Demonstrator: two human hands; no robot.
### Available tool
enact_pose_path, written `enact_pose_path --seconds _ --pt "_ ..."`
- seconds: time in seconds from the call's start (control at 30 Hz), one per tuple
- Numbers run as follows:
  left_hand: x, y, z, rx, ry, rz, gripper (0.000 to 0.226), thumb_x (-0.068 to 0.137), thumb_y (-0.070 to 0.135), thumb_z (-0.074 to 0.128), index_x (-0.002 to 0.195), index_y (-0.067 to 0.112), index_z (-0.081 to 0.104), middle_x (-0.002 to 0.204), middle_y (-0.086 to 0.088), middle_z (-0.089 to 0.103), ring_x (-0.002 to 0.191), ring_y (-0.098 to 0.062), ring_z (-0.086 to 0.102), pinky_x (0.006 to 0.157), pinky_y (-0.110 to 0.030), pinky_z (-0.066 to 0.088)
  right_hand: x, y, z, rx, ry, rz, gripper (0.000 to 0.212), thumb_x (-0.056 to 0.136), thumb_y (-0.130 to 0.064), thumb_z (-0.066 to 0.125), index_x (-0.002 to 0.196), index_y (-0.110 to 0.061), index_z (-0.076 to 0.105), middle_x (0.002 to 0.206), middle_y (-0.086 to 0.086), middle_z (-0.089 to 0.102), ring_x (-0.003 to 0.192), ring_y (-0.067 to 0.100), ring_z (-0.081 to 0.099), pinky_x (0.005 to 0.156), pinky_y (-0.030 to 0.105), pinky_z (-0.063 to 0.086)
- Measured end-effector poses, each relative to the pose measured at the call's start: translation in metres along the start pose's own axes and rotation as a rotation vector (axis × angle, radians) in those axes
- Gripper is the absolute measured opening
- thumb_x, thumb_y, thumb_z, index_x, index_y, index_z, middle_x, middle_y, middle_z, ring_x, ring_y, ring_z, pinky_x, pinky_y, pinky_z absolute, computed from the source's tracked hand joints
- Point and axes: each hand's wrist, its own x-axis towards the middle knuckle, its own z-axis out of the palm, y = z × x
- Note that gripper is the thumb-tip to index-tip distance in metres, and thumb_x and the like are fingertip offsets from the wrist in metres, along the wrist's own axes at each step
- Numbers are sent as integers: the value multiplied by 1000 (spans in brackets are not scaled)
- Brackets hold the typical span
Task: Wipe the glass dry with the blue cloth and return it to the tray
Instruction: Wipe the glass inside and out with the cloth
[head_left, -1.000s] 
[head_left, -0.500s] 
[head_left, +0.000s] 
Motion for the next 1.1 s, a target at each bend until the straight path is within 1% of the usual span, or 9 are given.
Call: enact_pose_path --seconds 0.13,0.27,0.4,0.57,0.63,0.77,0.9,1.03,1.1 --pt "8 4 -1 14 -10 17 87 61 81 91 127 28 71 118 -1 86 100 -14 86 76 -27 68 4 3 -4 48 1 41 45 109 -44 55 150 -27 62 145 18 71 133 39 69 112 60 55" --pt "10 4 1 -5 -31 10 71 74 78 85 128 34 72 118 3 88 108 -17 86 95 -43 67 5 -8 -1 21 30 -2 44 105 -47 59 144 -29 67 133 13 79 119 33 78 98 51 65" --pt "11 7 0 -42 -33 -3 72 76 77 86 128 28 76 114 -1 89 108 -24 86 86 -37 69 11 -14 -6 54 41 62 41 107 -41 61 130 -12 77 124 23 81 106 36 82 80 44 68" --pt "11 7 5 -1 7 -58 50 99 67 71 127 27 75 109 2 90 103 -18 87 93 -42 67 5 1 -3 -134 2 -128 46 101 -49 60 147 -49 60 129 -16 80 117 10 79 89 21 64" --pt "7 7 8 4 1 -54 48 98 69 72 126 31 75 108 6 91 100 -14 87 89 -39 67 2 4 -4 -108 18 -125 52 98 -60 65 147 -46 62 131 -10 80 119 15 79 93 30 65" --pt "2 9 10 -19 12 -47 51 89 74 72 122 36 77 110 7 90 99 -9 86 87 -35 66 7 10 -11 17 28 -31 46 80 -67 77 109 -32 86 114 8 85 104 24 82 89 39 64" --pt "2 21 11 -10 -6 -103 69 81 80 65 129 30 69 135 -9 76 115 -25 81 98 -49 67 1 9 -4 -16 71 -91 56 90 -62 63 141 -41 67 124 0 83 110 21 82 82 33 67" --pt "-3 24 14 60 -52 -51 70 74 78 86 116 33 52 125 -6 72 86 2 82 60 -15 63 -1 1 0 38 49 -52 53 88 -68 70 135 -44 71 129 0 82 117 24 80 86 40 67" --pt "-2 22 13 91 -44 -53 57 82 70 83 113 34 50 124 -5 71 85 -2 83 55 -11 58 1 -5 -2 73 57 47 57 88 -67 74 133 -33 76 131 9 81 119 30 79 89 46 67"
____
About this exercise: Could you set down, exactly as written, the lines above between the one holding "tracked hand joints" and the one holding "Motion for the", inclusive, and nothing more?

Answer for this exercise:
- thumb_x, thumb_y, thumb_z, index_x, index_y, index_z, middle_x, middle_y, middle_z, ring_x, ring_y, ring_z, pinky_x, pinky_y, pinky_z absolute, computed from the source's tracked hand joints
- Point and axes: each hand's wrist, its own x-axis towards the middle knuckle, its own z-axis out of the palm, y = z × x
- Note that gripper is the thumb-tip to index-tip distance in metres, and thumb_x and the like are fingertip offsets from the wrist in metres, along the wrist's own axes at each step
- Numbers are sent as integers: the value multiplied by 1000 (spans in brackets are not scaled)
- Brackets hold the typical span
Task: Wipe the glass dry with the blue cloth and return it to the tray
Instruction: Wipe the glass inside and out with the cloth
[head_left, -1.000s] 
[head_left, -0.500s] 
[head_left, +0.000s] 
Motion for the next 1.1 s, a target at each bend until the straight path is within 1% of the usual span, or 9 are given.

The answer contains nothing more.